Would you please transcribe, exactly as written, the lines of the entries below starting at the one that holds "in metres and" and ending at the one that holds "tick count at", both included?
==== Data listing ====
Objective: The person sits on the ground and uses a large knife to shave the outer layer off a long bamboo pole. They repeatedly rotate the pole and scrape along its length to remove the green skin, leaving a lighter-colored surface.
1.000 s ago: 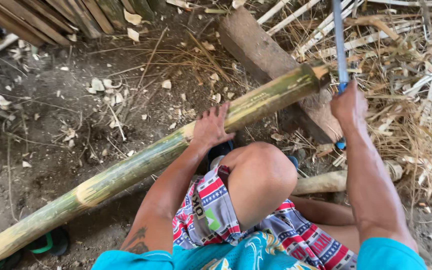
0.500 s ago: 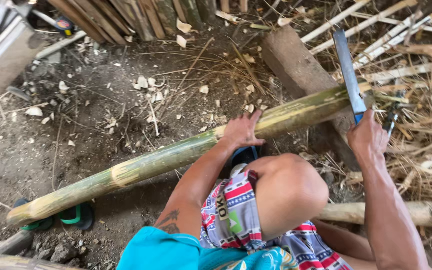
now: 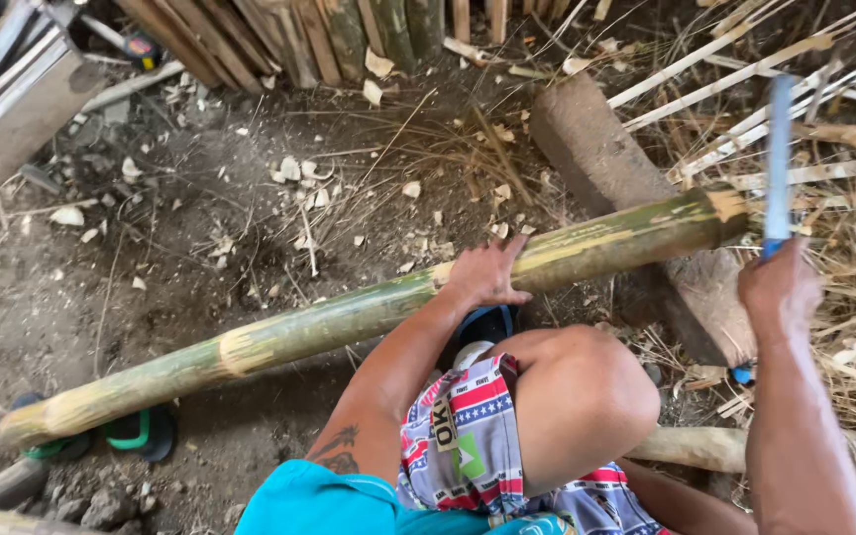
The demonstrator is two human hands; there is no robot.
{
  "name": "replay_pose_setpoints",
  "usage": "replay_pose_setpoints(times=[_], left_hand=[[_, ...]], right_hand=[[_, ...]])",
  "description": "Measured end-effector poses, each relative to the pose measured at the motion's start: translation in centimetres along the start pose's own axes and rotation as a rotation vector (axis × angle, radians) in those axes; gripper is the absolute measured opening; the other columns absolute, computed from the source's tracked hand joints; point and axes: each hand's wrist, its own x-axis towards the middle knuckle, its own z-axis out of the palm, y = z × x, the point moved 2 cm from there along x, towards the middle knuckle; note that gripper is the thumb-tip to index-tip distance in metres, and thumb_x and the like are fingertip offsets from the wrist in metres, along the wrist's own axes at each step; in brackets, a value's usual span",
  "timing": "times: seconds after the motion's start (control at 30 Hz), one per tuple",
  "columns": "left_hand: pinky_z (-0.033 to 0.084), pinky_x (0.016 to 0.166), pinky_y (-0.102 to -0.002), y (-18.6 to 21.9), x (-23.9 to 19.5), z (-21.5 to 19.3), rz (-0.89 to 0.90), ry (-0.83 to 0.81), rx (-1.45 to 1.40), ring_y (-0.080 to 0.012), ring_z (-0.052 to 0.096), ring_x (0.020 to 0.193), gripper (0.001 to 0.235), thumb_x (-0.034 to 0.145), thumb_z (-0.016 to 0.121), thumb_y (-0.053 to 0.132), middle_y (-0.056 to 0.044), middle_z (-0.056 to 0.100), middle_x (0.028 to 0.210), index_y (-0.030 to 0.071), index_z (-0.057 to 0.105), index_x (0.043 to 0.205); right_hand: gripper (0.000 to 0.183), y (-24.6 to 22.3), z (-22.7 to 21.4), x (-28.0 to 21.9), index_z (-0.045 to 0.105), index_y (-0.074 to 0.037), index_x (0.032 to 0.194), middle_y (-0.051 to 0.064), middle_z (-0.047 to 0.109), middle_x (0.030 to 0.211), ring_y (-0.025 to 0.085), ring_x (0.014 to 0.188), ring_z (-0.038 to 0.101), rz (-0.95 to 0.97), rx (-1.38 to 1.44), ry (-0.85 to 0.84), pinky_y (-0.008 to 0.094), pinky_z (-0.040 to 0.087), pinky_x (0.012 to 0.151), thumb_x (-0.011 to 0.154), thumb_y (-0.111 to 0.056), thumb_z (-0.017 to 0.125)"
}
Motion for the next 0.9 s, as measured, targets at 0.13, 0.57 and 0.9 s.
replay_pose_setpoints(times=[0.13,0.57,0.9], left_hand=[[0.056,0.092,-0.054,-1.9,0.9,0.5,0.011,-0.047,-0.018,-0.047,0.068,0.105,0.118,0.066,0.08,0.073,-0.027,0.063,0.124,0.02,0.029,0.159],[0.056,0.092,-0.051,-0.9,1.8,-1.5,-0.043,-0.184,0.028,-0.0406,0.069,0.103,0.116,0.068,0.077,0.075,-0.022,0.065,0.12,0.018,0.028,0.157],[0.056,0.087,-0.053,-1.5,2.0,-0.9,0.012,-0.083,0.029,-0.0427,0.069,0.102,0.115,0.066,0.078,0.075,-0.023,0.064,0.122,0.016,0.033,0.153]], right_hand=[[0.034,-2.8,2.4,-5.9,0.057,-0.006,0.126,0.028,0.07,0.104,0.049,0.095,0.07,-0.215,0.118,-0.038,0.059,0.055,0.074,0.096,-0.018,0.065],[0.029,-6.0,0.3,-5.2,0.053,0.0,0.122,0.027,0.071,0.089,0.047,0.081,0.07,-0.273,0.017,-0.082,0.057,0.054,0.069,0.098,-0.015,0.057],[0.027,-0.2,0.7,1.0,0.056,-0.001,0.122,0.028,0.071,0.103,0.044,0.092,0.072,-0.113,0.112,0.042,0.054,0.057,0.077,0.1,-0.018,0.058]])
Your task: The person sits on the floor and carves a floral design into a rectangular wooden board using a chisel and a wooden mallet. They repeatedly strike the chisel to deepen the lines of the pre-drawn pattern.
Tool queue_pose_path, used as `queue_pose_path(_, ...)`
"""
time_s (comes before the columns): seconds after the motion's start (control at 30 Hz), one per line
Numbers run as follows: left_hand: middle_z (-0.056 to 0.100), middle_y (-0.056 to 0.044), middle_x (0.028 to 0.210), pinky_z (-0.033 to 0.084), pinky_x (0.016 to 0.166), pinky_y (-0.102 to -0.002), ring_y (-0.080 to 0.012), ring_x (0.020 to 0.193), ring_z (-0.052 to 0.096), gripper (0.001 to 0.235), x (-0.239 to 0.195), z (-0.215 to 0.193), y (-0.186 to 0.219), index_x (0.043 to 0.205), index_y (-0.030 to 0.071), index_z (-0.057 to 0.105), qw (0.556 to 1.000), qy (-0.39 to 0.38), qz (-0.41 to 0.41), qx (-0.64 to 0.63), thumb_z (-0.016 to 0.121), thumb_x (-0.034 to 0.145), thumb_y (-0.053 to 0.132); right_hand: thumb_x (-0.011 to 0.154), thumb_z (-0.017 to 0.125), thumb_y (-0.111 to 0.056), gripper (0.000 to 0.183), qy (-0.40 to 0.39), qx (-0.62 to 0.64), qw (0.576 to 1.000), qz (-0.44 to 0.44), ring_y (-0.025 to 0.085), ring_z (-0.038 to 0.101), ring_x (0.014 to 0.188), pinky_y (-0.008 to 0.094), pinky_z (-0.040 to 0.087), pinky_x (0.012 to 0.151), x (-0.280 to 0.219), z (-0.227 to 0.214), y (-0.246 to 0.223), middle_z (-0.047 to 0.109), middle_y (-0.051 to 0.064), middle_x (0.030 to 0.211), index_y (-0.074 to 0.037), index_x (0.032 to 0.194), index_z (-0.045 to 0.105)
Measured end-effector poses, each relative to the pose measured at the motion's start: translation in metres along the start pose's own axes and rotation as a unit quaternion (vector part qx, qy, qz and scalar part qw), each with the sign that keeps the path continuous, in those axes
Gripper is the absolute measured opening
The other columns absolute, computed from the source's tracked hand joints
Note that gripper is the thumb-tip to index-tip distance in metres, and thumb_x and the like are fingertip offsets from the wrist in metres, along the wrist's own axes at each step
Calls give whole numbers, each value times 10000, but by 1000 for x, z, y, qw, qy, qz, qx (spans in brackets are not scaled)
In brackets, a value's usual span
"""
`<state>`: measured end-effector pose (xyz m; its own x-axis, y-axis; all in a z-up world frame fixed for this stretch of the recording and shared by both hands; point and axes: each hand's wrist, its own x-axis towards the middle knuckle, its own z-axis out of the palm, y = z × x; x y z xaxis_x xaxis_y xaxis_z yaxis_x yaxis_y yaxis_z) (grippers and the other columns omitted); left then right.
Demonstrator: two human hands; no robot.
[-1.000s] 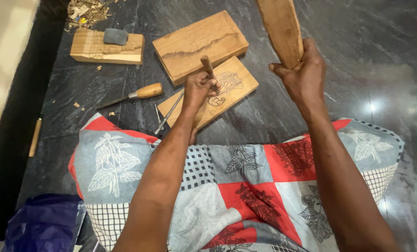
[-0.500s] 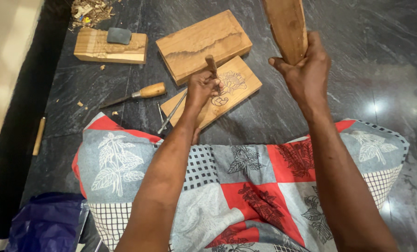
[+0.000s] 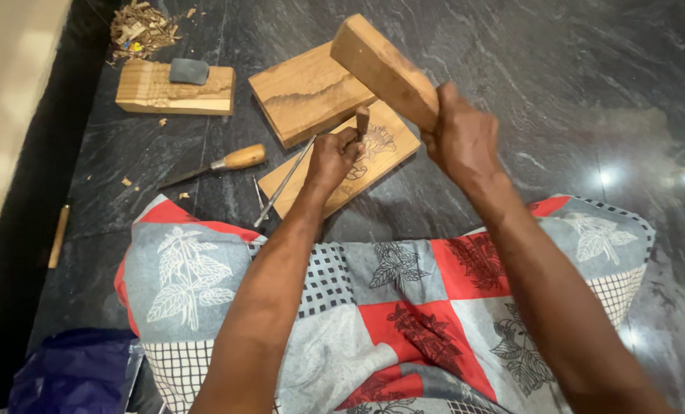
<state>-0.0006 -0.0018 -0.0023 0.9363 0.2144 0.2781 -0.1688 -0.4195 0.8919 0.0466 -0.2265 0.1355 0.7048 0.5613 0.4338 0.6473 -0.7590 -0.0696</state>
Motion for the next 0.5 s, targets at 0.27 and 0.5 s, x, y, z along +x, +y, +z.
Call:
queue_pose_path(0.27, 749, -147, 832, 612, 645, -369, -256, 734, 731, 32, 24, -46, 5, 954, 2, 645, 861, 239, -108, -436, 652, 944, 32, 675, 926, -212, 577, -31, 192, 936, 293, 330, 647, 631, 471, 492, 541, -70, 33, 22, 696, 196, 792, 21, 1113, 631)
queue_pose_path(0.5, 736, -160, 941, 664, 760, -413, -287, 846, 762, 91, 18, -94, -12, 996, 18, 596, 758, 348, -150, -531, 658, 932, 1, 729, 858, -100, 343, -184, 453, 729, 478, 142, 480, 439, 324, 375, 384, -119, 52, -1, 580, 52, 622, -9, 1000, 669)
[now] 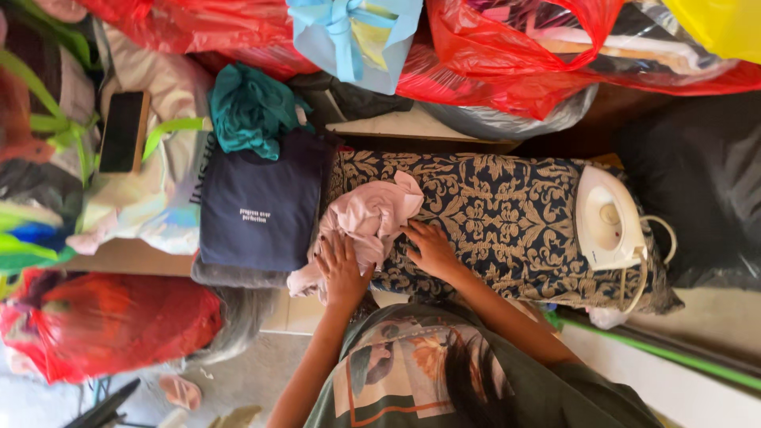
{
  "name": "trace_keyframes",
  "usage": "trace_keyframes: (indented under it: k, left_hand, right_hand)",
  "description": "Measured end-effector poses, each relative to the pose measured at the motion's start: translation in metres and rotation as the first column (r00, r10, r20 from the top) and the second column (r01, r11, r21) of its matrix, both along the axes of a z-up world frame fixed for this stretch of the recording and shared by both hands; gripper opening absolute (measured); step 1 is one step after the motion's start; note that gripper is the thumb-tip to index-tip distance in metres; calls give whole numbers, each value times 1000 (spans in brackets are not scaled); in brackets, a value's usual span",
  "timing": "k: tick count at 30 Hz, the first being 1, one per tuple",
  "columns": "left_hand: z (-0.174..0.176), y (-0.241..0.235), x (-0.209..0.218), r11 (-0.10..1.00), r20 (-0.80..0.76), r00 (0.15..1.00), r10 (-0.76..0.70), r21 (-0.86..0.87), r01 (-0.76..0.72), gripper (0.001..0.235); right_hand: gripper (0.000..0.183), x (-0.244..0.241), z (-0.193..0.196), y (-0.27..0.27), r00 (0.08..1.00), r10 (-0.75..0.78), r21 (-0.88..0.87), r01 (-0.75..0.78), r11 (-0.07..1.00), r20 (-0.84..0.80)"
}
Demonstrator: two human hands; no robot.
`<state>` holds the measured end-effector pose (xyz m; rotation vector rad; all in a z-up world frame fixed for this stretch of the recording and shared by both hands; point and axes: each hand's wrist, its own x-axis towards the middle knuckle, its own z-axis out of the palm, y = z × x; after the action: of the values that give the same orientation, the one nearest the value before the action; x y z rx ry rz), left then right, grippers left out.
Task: The person irons a pink garment on a patterned ironing board, repeatedly smoothing and repositioning the fabric. They also handle a teal cloth and a dark blue shirt, placing them aside before continuing to iron the pink item.
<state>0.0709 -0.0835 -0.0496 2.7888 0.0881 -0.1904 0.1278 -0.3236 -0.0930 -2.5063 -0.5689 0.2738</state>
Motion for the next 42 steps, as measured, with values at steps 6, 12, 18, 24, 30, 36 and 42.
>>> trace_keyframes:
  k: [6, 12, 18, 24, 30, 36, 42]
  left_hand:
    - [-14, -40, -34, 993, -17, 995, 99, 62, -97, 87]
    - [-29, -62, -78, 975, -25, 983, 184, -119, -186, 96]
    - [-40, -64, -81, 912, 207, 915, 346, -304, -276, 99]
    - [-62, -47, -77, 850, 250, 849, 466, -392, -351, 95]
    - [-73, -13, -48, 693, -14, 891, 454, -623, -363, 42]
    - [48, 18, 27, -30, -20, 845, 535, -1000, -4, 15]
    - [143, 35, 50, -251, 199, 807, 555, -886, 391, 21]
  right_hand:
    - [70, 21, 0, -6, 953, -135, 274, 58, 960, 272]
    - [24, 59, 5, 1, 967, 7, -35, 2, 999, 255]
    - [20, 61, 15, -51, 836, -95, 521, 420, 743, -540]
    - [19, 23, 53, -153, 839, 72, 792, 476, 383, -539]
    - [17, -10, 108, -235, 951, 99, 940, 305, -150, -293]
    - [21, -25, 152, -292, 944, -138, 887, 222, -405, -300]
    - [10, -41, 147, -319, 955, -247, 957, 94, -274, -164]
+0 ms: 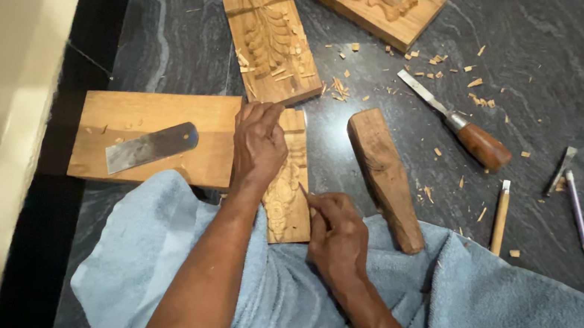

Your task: The person carves a design into a rectangular wooden block using a chisel and a wooden mallet. They repeatedly strike the chisel to remove wood shavings and refine the carved pattern.

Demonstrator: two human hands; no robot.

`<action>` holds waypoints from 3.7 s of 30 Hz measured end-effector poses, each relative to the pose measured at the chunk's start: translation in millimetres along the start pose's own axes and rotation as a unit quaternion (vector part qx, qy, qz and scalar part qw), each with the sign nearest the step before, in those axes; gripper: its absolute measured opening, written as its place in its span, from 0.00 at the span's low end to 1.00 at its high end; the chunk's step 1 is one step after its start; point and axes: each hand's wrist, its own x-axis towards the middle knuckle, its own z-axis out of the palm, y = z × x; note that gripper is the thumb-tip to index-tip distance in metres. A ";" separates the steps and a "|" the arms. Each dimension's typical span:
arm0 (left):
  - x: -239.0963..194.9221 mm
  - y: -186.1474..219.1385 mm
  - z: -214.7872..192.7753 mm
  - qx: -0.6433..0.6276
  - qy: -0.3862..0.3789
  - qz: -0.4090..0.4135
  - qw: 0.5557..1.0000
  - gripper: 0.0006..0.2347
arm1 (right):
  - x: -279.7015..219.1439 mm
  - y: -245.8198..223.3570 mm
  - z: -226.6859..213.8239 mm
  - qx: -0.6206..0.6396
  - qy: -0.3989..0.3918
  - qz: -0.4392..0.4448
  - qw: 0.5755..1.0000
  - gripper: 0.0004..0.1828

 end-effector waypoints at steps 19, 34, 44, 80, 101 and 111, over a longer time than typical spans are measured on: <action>-0.7 1.6 0.5 -0.003 0.009 0.002 1.000 0.13 | 2.9 -9.6 -9.0 -0.042 0.005 -0.092 0.995 0.11; -1.6 10.4 -0.7 0.012 -0.003 -0.021 1.000 0.14 | -0.4 -16.9 3.2 -0.077 0.029 -0.078 0.994 0.06; 0.0 6.1 -1.0 0.010 0.004 0.001 1.000 0.13 | 5.3 -11.1 10.5 -0.058 0.013 -0.030 0.998 0.07; 1.6 11.6 -5.4 -0.006 0.026 0.017 0.999 0.15 | 16.8 -12.5 -7.2 -0.015 -0.018 -0.035 0.999 0.09; -2.3 5.4 4.3 -0.007 0.009 -0.016 1.000 0.14 | 16.5 -1.7 -5.3 -0.057 -0.033 -0.018 0.998 0.08; -4.2 2.1 0.6 -0.023 0.011 -0.007 1.000 0.14 | 5.7 -7.9 -1.6 -0.185 0.010 -0.065 0.980 0.11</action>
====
■ Task result ■
  "description": "Measured end-effector poses, each relative to the pose measured at the motion's start: translation in metres and rotation as the first column (r00, r10, r20 from the top) and the second column (r01, r11, r21) of its matrix, both along the axes of a z-up world frame fixed for this stretch of the recording and shared by both hands; gripper opening absolute (measured); step 1 is one step after the motion's start; note that gripper is the thumb-tip to index-tip distance in metres; calls give whole numbers, each value times 1000 (spans in brackets are not scaled); in brackets, a value's usual span",
  "timing": "k: tick count at 30 Hz, the first being 1, one per tuple",

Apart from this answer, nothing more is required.